◆ AIM OF THE EXERCISE: The listing below should be printed in full and exactly, apart from its images.

◆ DATASET EXCERPT:
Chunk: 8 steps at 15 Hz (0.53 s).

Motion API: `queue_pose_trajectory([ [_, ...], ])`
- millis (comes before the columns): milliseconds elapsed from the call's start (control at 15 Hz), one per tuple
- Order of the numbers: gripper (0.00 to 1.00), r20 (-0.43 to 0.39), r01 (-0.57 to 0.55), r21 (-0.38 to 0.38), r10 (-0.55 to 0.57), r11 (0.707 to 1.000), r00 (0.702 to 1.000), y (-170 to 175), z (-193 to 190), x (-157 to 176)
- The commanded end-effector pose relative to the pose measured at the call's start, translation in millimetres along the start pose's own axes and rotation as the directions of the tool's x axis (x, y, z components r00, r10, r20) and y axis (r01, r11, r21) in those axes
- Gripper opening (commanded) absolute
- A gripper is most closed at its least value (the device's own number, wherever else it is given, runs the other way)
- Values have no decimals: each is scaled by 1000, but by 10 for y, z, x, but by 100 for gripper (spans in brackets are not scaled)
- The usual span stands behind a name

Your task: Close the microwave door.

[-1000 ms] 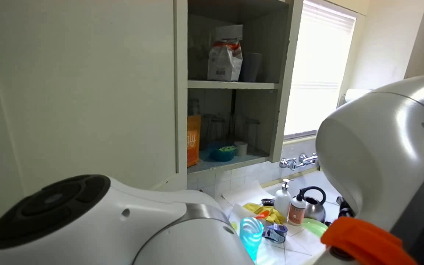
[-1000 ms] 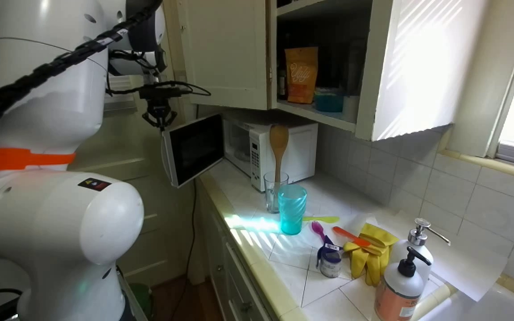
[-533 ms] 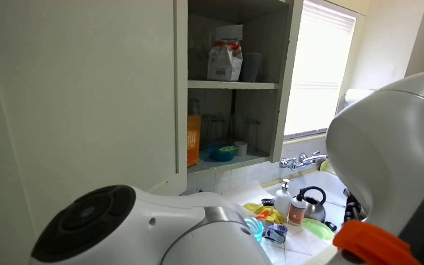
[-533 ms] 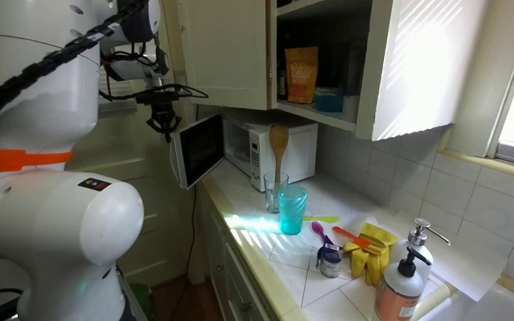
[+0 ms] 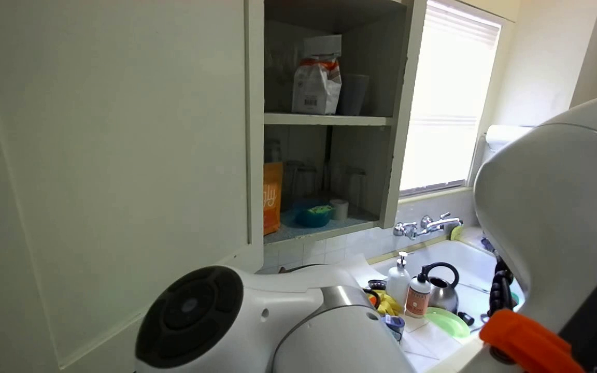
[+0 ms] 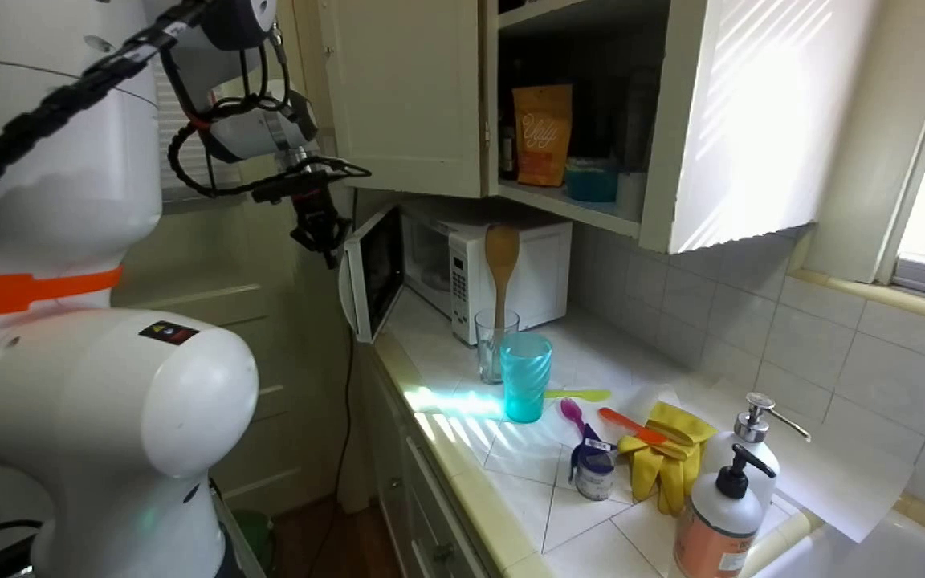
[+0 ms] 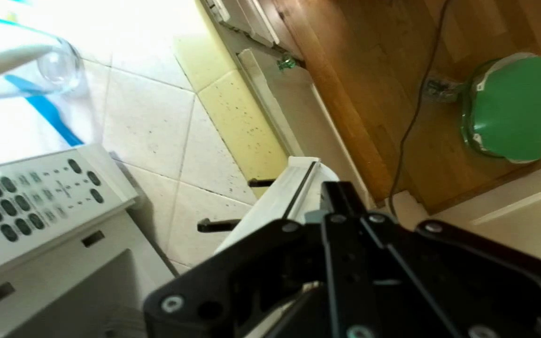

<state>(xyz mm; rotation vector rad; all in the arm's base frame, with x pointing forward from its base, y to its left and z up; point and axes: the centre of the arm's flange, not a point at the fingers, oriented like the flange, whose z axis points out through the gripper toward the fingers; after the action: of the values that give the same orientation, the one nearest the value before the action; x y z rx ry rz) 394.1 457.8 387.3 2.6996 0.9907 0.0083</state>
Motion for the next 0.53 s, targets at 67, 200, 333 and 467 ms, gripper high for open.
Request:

◆ TASK RESPONSE:
Chunk: 8 steps at 15 Hz (0.53 s).

Motion API: `queue_pose_trajectory([ [_, ...], ])`
- millis (comes before the columns): milliseconds elapsed from the call's start (control at 15 Hz), one per tuple
- Order of the numbers: gripper (0.00 to 1.00), r20 (-0.43 to 0.39), r01 (-0.57 to 0.55), r21 (-0.38 to 0.38), r10 (-0.55 to 0.57), r11 (0.707 to 1.000), r00 (0.702 to 1.000), y (-170 to 175), z (-193 to 190), x (-157 to 176)
- The commanded end-effector pose relative to the pose measured at the call's start, translation in millimetres along the start pose's own axes and rotation as the directions of the tool's x axis (x, y, z components r00, r10, r20) and y axis (r01, r11, r21) in those axes
- Gripper opening (commanded) absolute
- A gripper is most closed at its least value (the device's own number, wherever else it is given, runs the other way)
- Values have no decimals: each is scaled by 1000, but by 10 for y, z, x, but by 100 for gripper (spans in brackets are not scaled)
- The usual span stands behind a name

Your task: Close the microwave door.

[-1000 ms] 
[-1000 ms] 
[-533 ms] 
[-533 ms] 
[+0 ms] 
[+0 ms] 
[+0 ms] 

<state>(xyz mm; rotation vector rad; all in the arm's base frame, with x pointing forward from its base, y to its left and z up; point and axes: the centre of the arm's flange, not a point at the fingers, oriented like the flange, whose z axis points out through the gripper toward the fingers; after the action: of the values that give the same orientation, the one nearest the value before the action; x y z rx ry rz) 394.1 457.8 387.3 2.6996 0.9907 0.0083</state>
Motion for the next 0.53 s, targets at 67, 200, 333 and 467 ms, gripper high for open.
Request:

The requested output has been given in full.